WORK INSTRUCTION: Only the lines containing "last" should appear in the answer, copied from the listing below.

SOURCE DATA:
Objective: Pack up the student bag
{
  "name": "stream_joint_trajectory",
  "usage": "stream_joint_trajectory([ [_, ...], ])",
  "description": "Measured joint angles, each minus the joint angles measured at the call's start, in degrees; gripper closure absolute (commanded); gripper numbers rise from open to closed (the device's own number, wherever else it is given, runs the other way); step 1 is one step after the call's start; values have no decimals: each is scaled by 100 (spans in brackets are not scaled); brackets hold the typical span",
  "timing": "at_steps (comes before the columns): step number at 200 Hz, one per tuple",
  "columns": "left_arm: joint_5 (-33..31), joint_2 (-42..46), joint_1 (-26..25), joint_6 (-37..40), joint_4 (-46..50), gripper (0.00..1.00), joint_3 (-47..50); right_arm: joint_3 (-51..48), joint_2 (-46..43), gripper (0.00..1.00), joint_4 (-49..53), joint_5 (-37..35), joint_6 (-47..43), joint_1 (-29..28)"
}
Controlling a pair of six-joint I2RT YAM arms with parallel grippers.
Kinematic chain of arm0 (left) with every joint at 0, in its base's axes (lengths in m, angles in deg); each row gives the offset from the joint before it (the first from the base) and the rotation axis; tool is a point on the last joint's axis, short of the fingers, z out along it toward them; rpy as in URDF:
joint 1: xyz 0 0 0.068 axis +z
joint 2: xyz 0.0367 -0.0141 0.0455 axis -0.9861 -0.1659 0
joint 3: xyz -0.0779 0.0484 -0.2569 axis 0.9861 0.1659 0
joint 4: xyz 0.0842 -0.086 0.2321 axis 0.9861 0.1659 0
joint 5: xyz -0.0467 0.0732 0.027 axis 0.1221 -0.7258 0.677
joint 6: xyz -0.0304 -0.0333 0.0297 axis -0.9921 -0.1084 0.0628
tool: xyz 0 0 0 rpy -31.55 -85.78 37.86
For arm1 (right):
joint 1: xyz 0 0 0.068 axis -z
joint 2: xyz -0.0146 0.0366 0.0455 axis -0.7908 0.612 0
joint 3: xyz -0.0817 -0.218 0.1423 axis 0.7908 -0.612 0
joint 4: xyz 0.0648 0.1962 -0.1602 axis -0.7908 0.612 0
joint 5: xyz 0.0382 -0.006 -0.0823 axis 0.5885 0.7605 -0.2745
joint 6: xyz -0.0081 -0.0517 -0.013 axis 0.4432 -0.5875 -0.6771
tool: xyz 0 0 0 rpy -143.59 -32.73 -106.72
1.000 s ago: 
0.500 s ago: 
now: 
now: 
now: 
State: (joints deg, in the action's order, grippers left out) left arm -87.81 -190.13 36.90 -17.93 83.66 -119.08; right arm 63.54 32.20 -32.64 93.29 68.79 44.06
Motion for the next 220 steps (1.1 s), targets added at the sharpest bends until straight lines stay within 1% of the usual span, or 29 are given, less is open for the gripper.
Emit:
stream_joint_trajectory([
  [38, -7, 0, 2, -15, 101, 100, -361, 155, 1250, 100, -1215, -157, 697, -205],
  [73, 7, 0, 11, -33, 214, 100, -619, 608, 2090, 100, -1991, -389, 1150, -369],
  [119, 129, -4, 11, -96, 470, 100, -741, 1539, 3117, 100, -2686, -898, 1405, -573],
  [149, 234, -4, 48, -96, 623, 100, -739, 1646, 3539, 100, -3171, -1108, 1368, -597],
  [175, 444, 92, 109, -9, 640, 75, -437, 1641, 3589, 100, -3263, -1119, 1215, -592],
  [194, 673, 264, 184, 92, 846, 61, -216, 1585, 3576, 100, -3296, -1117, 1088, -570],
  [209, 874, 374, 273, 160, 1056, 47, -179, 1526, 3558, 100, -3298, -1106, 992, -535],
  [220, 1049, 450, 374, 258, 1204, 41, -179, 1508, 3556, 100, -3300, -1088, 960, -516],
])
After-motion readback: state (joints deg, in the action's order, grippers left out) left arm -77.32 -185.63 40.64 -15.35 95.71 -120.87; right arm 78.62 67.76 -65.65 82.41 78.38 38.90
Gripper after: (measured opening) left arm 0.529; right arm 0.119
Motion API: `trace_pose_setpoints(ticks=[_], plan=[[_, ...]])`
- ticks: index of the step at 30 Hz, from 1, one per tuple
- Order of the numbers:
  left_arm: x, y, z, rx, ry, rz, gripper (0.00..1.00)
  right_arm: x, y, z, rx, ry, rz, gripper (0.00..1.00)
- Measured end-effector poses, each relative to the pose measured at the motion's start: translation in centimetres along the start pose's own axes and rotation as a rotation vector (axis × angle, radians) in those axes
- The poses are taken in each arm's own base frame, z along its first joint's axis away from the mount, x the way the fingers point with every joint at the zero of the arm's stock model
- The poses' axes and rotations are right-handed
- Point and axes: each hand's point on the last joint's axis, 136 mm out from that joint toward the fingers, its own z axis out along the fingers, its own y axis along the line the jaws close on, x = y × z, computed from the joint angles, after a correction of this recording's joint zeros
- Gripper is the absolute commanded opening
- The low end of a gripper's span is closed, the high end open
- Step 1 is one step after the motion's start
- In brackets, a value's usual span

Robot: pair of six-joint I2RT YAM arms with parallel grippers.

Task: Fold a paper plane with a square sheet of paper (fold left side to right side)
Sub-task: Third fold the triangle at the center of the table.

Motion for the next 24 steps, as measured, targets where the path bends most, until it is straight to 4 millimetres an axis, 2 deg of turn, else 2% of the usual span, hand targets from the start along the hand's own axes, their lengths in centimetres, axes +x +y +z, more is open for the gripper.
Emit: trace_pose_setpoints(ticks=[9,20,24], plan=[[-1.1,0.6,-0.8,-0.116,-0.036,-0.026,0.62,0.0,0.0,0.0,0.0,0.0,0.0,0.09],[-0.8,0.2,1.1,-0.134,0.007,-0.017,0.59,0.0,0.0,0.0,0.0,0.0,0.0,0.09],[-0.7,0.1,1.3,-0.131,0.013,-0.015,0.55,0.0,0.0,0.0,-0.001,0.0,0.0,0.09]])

WRITTEN RESPONSE:
Kinematic chain of arm0 (left) with every joint at 0, in its base's axes (lengths in m, angles in deg); each row gives the offset from the joint before it (the first from the base) and the rotation axis; tool is a point on the last joint's axis, short of the fingers, z out along it toward them; rpy as in URDF:
- Point and axes: each hand's point on the last joint's axis, 136 mm out from that joint toward the fingers, its own z axis out along the fingers, its own y axis along the line the jaws close on, x = y × z, computed from the joint angles, after a correction of this recording's joint zeros

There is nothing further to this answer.